--- START ---

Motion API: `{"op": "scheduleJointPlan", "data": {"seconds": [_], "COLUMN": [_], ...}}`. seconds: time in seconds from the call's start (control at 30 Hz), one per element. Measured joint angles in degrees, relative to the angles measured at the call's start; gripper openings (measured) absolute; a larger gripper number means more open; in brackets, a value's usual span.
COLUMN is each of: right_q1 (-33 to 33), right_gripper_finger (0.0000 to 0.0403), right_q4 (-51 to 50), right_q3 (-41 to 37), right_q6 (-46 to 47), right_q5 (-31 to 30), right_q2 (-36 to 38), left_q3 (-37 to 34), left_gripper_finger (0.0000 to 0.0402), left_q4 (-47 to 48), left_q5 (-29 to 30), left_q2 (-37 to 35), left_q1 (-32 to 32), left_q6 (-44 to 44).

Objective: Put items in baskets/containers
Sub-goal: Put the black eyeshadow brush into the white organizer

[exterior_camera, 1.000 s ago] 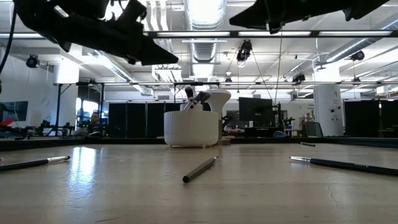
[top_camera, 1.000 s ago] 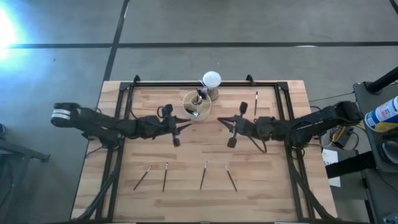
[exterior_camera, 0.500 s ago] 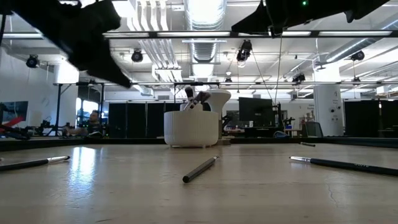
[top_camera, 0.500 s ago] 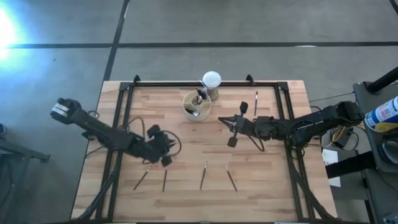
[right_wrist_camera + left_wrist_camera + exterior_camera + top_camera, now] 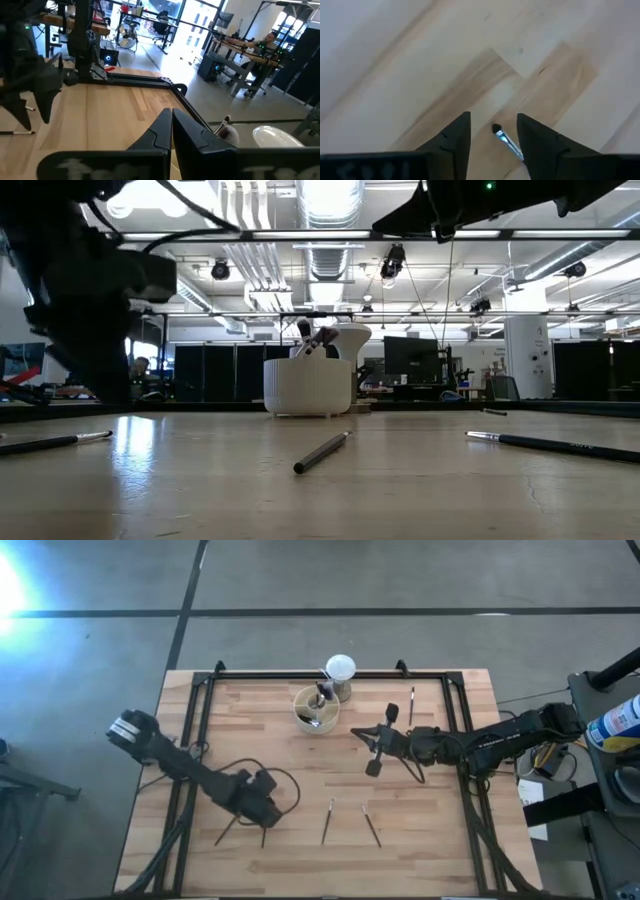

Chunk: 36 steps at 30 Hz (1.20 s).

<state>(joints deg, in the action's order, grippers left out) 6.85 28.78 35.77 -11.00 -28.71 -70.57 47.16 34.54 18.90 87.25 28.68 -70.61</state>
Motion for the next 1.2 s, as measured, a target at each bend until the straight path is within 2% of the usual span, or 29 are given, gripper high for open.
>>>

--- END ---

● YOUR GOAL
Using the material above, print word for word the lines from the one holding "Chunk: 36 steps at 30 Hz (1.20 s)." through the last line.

● SOLUTION FOR THIS EXERCISE
Chunk: 36 steps at 30 Hz (1.20 s).

<state>(joints deg, in the action's order, grippers left out) 6.85 28.78 35.77 -11.00 -28.71 -70.57 47.16 34.54 18.90 87.25 28.68 -70.61</state>
Motion for the next 1.2 s, as measured, a target at each bend until the straight path is within 2% of the usual span, or 29 are given, gripper high for open.
>>>

There is nothing else to this exercise.